Simple Streaming Example (Kinesis)
The SimpleKinesisDriverSetup is very similar to the SimpleDataDriverSetup example that is covered in detail on the main example page here. The difference is the use of the com.acxiom.pipeline.drivers.KinesisPipelineDriver driver. This will monitor a Kinesis stream and execute the specified pipeline for every batch of records that comes through. The defined pipeline will count the number of records in each DataFrame, then write them out to disk, continually appending to the same file.
Grouping Steps
One extra grouping step was added that simply returns the number of records in a streaming DataFrame.
Running
The code may be run using the provided application jar for the main jar and the metalus-common and metalus-examples jars provided to the –jars parameter.

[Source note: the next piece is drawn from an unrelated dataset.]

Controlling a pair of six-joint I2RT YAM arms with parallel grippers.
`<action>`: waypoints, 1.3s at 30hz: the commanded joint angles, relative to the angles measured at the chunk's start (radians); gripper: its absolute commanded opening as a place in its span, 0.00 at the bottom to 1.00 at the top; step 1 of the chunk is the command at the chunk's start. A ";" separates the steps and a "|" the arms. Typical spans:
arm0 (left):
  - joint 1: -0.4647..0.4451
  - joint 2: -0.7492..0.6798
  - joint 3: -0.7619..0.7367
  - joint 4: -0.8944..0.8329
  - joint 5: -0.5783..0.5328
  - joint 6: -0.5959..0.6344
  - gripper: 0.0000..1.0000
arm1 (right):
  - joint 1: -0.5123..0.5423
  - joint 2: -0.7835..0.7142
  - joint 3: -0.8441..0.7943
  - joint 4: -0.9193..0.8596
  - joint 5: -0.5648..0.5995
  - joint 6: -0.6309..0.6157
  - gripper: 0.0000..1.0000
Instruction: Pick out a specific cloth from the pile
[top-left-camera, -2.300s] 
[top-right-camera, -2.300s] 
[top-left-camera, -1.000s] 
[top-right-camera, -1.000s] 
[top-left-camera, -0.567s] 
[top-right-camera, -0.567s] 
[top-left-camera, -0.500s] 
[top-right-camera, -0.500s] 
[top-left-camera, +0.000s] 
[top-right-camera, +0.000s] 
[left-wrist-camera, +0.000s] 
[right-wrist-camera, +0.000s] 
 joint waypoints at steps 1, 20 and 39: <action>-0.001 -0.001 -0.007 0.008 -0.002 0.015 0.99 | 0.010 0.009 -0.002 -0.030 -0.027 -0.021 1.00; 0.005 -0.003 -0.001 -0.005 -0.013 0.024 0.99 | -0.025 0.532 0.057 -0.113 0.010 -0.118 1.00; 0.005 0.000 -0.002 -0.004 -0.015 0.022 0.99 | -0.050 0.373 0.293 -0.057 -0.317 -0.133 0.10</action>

Run the spark-submit command for Spark 2.3:
spark-submit --class com.acxiom.pipeline.drivers.DefaultPipelineDriver \
--master spark://localhost:7077 \
--deploy-mode client \
--jars metalus-common_2.11-spark_2.3-<VERSION>.jar,metalus-examples_2.11-spark_2.3-<VERSION>.jar,metalus-aws_2.11-spark_2.3-<VERSION>.jar \
<jar_path>/metalus-application_2.11-spark_2.3-<VERSION>.jar \
--driverSetupClass com.acxiom.pipeline.SimpleKinesisDriverSetup \
--appName <Application name> \
--streamName <Stream name> \
--endPointURL <Endpoint URL. EG : kinesis.us-east-1.amazonaws.com> \
--regionName <Region. EG : us-east-1> \
--awsAccessKey <AWS Access Key> \
--awsAccessSecret <AWS Access Secret> \
--duration <Integer duration to collect each frame (in seconds)> \
--output_url <location to write the JSON file>
--logLevel DEBUG
Run the spark-submit command for Spark 2.4:
spark-submit --class com.acxiom.pipeline.drivers.DefaultPipelineDriver \
--master spark://localhost:7077 \
--deploy-mode client \
--jars metalus-common_2.11-spark_2.4-<VERSION>.jar,metalus-examples_2.11-spark_2.4-<VERSION>.jar,metalus-aws_2.11-spark_2.3-<VERSION>.jar \
<jar_path>/metalus-application_2.11-spark_2.4-<VERSION>.jar \
--driverSetupClass com.acxiom.pipeline.SimpleKinesisDriverSetup \
--appName <Application name> \
--streamName <Stream name> \
--endPointURL <Endpoint URL. EG : kinesis.us-east-1.amazonaws.com> \
--regionName <Region. EG : us-east-1> \
--awsAccessKey <AWS Access Key> \
--awsAccessSecret <AWS Access Secret> \
--duration <Integer duration to collect each frame (in seconds)> \
--output_url <location to write the JSON file>
--logLevel DEBUG